Os Cunha Lima, por força da legislação, estavam atados ao “jiqui” partidário e não havia como ensaiar uma debandada em massa do PMDB, pois era preciso preservar candidaturas proporcionais, não apenas de expoentes do “clã” mas de aliados que haviam sido decisivos nas batalhas travadas contra Maranhão. Praticamente cruzaram os braços em relação à candidatura de Maranhão e traíram simpatia pela candidatura de Gilvan Freire, que concorreu pelo PSB, sem a menor chance. A vitória de JM foi acachapante, proporcionalmente a maior obtida nas eleições a governos estaduais naquele ano de 1998. Principiou aí, no mapa com os resultados, a retirada dos “ronaldistas” e seus discípulos, em grande parte migrando para os quadros do PSDB, com outros se distribuindo em outras legendas afins. A revanche dos derrotados de 98 ficou acumulada e deu à luz em grande estilo em 2002, com a sagração de Cássio Cunha Lima, derrotando Roberto Paulino, sacramentado por Maranhão para “a continuidade”.

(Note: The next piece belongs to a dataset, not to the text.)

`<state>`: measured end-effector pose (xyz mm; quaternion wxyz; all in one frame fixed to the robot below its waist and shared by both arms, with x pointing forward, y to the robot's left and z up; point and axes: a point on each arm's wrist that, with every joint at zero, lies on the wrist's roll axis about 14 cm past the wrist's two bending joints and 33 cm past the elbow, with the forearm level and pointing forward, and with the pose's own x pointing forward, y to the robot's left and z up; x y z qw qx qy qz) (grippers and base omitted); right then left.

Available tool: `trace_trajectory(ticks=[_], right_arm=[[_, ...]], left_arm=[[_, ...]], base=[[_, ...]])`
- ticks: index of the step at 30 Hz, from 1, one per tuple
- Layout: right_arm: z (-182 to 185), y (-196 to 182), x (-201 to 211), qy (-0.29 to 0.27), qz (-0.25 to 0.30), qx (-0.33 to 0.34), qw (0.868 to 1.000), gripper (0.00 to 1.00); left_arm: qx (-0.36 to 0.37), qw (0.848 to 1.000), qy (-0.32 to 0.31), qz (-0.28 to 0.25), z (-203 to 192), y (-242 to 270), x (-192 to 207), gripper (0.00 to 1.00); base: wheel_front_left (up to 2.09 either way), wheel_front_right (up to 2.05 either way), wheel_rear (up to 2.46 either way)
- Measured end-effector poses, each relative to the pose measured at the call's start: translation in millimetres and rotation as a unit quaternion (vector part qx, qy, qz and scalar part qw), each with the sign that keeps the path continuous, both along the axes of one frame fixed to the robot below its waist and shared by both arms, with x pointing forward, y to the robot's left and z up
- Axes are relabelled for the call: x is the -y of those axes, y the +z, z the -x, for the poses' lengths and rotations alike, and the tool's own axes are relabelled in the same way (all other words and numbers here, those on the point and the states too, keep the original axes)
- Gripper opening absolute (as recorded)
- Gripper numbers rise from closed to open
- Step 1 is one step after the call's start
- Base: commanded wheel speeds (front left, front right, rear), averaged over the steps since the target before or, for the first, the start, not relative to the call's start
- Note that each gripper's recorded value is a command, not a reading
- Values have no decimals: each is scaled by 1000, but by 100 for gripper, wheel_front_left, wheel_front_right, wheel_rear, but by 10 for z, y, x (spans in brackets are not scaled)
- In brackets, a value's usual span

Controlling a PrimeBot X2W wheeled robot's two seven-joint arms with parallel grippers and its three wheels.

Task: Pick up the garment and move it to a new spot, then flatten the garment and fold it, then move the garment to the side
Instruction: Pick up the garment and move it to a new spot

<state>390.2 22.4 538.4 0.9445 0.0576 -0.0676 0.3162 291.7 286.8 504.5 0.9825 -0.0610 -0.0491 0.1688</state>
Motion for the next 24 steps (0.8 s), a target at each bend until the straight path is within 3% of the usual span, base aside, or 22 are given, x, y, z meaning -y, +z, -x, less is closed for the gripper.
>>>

Com José Maranhão no comando do PMDB-MDB da Paraíba, a agremiação foi do céu ao inferno, alternando momentos gloriosos no exercício do Poder com derrotas em série. O governo do Estado cruzou o caminho de JM em pelo menos seis vezes – em 95, quando assumiu com a morte de Mariz, em 98 quando foi reeleito, em 2006 quando perdeu para Cássio Cunha Lima, em 2009 quando foi chamado a completar o mandato de Cássio, afastado pela Justiça Eleitoral, em 2010, quando perdeu para Ricardo Coutinho e em 2018 quando perdeu para João Azevêdo. Em contrapartida, Maranhão elegeu-se senador por duas vezes – estava no pleno exercício do segundo mandato no Congresso quando foi fulminado pelas complicações da Covid-19. Pode-se dizer, em relação a José Maranhão, que embora tenha tido trajetória fulgurante na vida parlamentar, o que mais o realizava era o Executivo. A possibilidade de realizar obras, atrair investimentos, desenvolver o Estado, melhorar as condições de vida do seu povo – tudo isto compunha o corolário das expectativas que alimentou na vida pública. Quanto ao futuro do MDB, o partido terá que começar quase do zero, sob nova direção – a do senador Veneziano Vital do Rêgo. Sobre isto, comentaremos oportunamente.